╭──

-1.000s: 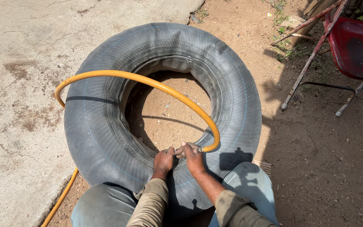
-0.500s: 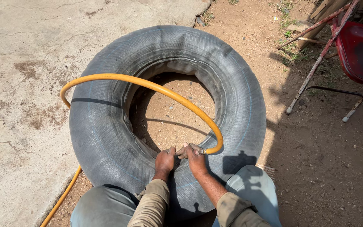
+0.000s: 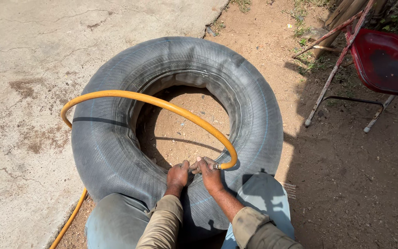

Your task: The person manipulates a valve component by hand and then uses a yellow air hose to apply air to the valve stem of a large rubber inner tube.

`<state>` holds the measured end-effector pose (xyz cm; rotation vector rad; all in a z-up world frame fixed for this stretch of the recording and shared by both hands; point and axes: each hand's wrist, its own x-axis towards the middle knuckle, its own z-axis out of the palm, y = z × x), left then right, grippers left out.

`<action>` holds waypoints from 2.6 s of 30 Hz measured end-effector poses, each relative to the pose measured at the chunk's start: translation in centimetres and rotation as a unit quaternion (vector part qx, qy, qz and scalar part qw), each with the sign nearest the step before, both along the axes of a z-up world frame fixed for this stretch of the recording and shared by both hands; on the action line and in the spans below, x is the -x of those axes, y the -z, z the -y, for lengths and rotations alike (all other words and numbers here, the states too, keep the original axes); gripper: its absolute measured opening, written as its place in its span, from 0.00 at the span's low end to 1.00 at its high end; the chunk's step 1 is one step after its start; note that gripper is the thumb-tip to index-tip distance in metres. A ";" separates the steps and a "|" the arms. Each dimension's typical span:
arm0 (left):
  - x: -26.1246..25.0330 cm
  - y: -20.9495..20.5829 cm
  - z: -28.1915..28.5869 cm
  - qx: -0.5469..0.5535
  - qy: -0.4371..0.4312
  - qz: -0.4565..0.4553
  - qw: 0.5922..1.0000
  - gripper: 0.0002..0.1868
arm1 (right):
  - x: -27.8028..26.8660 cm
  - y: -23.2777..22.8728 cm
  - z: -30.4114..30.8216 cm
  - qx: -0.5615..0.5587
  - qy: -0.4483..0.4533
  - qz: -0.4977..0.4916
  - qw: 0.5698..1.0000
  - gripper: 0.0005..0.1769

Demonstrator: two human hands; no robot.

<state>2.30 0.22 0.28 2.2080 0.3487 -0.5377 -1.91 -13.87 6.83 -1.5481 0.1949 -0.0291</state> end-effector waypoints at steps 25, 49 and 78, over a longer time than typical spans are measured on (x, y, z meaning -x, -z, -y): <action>-2.2 2.0 -0.4 0.019 0.012 -0.010 1.000 0.41 | -1.4 0.2 -0.1 0.087 0.013 0.036 0.996 0.22; -0.9 -0.6 -1.4 0.027 -0.017 0.016 0.999 0.38 | -2.7 0.9 -1.7 0.003 -0.026 0.055 0.998 0.19; -1.3 -3.6 -1.8 0.079 -0.055 -0.012 0.995 0.38 | -4.4 1.7 -3.5 -0.025 -0.002 0.034 0.999 0.24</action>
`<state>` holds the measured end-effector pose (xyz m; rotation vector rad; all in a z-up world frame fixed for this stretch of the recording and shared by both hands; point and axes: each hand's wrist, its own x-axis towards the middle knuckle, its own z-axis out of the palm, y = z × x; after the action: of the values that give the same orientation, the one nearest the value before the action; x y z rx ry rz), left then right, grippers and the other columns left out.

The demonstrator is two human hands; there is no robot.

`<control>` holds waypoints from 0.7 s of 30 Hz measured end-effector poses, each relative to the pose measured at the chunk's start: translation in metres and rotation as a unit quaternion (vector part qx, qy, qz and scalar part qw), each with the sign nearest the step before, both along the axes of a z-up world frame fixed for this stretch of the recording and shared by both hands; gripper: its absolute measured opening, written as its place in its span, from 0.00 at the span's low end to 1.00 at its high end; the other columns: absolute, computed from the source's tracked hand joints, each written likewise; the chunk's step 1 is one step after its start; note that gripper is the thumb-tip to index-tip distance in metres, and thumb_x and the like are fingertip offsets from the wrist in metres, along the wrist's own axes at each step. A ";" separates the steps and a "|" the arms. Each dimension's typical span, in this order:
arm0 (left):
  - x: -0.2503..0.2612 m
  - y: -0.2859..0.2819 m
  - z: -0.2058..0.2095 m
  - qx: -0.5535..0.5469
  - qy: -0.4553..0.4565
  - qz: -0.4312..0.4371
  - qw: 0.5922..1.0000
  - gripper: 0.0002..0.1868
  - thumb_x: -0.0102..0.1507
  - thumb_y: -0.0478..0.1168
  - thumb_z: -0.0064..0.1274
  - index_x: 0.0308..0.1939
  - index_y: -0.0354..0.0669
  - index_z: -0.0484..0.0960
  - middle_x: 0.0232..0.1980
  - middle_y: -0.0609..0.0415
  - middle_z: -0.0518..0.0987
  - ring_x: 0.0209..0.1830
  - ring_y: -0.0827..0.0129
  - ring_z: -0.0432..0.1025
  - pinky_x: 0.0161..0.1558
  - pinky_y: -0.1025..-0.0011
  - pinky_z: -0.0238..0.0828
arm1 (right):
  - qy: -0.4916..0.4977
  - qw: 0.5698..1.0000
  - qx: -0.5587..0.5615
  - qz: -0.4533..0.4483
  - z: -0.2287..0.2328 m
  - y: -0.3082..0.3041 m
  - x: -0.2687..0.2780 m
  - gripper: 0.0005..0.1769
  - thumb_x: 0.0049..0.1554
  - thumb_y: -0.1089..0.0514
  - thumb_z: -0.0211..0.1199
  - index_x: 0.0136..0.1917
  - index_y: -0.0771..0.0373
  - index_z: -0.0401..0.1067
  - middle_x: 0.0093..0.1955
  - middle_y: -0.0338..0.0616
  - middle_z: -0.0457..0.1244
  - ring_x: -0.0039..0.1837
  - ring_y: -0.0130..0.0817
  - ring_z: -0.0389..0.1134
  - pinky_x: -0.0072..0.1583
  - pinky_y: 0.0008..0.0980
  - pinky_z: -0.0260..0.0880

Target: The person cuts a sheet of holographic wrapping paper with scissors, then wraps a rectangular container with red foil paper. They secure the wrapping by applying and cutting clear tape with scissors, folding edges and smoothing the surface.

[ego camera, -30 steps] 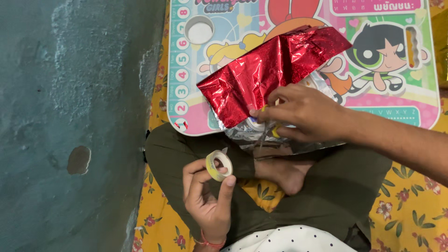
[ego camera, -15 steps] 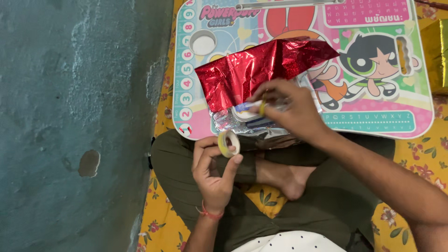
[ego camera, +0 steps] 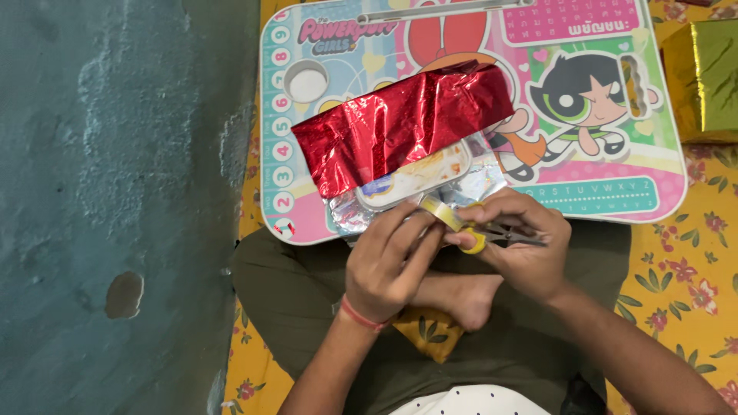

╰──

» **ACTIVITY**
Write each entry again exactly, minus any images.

» **SOLUTION FOR THIS EXERCISE**
-1.000s: 
-0.500s: 
+0.000s: 

Your task: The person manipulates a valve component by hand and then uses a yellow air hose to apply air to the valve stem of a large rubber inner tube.

`<state>` holds the measured end-effector pose (xyz cm; rotation vector rad; all in a z-up world frame fixed for this stretch of the recording and shared by both hands; point and axes: each hand's wrist, its own x-axis towards the middle knuckle, its own z-axis out of the palm, y = z × x), left then right, grippers left out.

`<action>` holds waypoints from 2.6 s of 30 Hz measured end-effector poses, each relative to the pose measured at the chunk's start: translation in centimetres and rotation as a unit quaternion (vector part qx, qy, qz and scalar part qw), each with the sign nearest the step before, both along the axes of a z-up world frame fixed for this stretch of the recording and shared by both hands; on the action line and in the spans below, x is the -x of those axes, y the -z, z the -y, for lengths and rotations alike (all other words and numbers here, the states too, keep the original axes); gripper: its absolute measured opening, written as its place in its span, from 0.00 at the span's low end to 1.00 at its high end; the chunk's step 1 is one step after its start; note that gripper is the thumb-tip to index-tip distance in metres. A ";" separates the steps and a "|" the arms. Each dimension's typical span:
arm0 (left):
  - x: -26.1246..25.0330 cm
  - y: -20.9495..20.5829 cm
  - z: -28.1915..28.5869 cm
  - qx: -0.5469..0.5535
  - qy: -0.4371..0.4312
  - qz: -0.4565..0.4553
  - qw: 0.5922..1.0000
  - gripper: 0.0002..0.1868
arm1 (right):
  - x: -27.8028..26.8660 cm
  - y: -23.2777..22.8728 cm
  - z: -30.4114..30.8216 cm
  - qx: -0.5615..0.5587
  - qy: -0.4483..0.4533
  - qz: -0.4977..0.4916
  - qw: 0.5698..1.0000
  - gripper: 0.0005..0.1769

Demonstrator: two human hands; no robot.

<state>2.30 0.22 0.28 2.2080 0.3487 -0.5377 -1.91 -13.87 6.83 -1.5481 0.1949 -0.0291</state> end-effector waypoints at steps 25, 49 and 78, over a longer time than typical spans are measured on (x, y, z meaning -x, -z, -y): <action>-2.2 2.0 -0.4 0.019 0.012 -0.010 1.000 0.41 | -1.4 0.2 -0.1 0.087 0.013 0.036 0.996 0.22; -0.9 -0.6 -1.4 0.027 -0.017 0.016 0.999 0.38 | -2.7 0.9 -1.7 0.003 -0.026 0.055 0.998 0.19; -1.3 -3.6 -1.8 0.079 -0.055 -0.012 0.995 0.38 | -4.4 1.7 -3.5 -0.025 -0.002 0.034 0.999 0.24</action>
`<state>` holds the measured end-effector pose (xyz m; rotation vector rad; all in a z-up world frame fixed for this stretch of the recording and shared by both hands; point and axes: each hand's wrist, its own x-axis towards the middle knuckle, its own z-axis out of the palm, y = z × x; after the action: of the values that give the same orientation, the one nearest the value before the action; x y z rx ry rz), left then right, grippers and the other columns left out.

The demonstrator is two human hands; there is no robot.

`<control>` holds waypoints from 0.7 s of 30 Hz measured end-effector poses, each relative to the pose measured at the chunk's start: translation in metres and rotation as a unit quaternion (vector part qx, qy, qz and scalar part qw), each with the sign nearest the step before, both along the axes of a z-up world frame fixed for this stretch of the recording and shared by both hands; gripper: its absolute measured opening, written as its place in its span, from 0.00 at the span's low end to 1.00 at its high end; the other columns: absolute, computed from the source's tracked hand joints, each written likewise; the chunk's step 1 is one step after its start; note that gripper is the thumb-tip to index-tip distance in metres, and thumb_x and the like are fingertip offsets from the wrist in metres, along the wrist's own axes at each step. A ";" separates the steps and a "|" the arms. Each dimension's typical span, in this order:
arm0 (left):
  - x: -0.2503..0.2612 m
  - y: -0.2859..0.2819 m
  - z: -0.2058..0.2095 m
  - qx: -0.5535..0.5469
  - qy: -0.4553..0.4565
  - qz: -0.4312..0.4371
  - qw: 0.5922..1.0000
  - gripper: 0.0002..0.1868
  - thumb_x: -0.0102..0.1507
  - thumb_y: -0.0478..0.1168
  - thumb_z: -0.0064..0.1274
  - index_x: 0.0308..0.1939
  - index_y: -0.0354..0.0669
  - index_z: -0.0484..0.0960
  - middle_x: 0.0232..0.1980
  - middle_y: -0.0609..0.0415
  - middle_z: -0.0518..0.0987
  - ring_x: 0.0209..0.1830
  - ring_y: -0.0827..0.0129
  - ring_z: -0.0432..0.1025
  - pinky_x: 0.0161..0.1558
  - pinky_y: -0.1025..-0.0011
  - pinky_z: -0.0238..0.0828
arm1 (right):
  - qy: -0.4916..0.4977
  - qw: 0.5698..1.0000
  - qx: -0.5587..0.5615
  - qz: -0.4533..0.4483
  - z: -0.2287..0.2328 m
  - y: -0.3082..0.3041 m
  - x: -0.2687..0.2780 m
  - gripper: 0.0005..0.1769
  - thumb_x: 0.0049..0.1554
  - thumb_y: -0.1089..0.0514
  - thumb_z: -0.0211..0.1199
  - index_x: 0.0136..0.1917
  - index_y: -0.0771..0.0373
  - index_z: -0.0401..0.1067
  - middle_x: 0.0093..0.1955
  - middle_y: -0.0338..0.0616
  - middle_z: -0.0457..0.1244
  - ring_x: -0.0039..0.1837
  - ring_y: -0.0130..0.0817
  - ring_z: -0.0389..0.1134
  - pinky_x: -0.0072..0.1583
  - pinky_y: 0.0008..0.0980
  - pinky_z: -0.0260..0.0880

Target: The person cuts a sheet of holographic wrapping paper with scissors, then wraps a rectangular container with red foil paper. They secure the wrapping by applying and cutting clear tape with scissors, folding edges and smoothing the surface.

[ego camera, -30 steps] 
[ego camera, -15 steps] 
[ego camera, +0 steps] 

What precedes this is the full answer.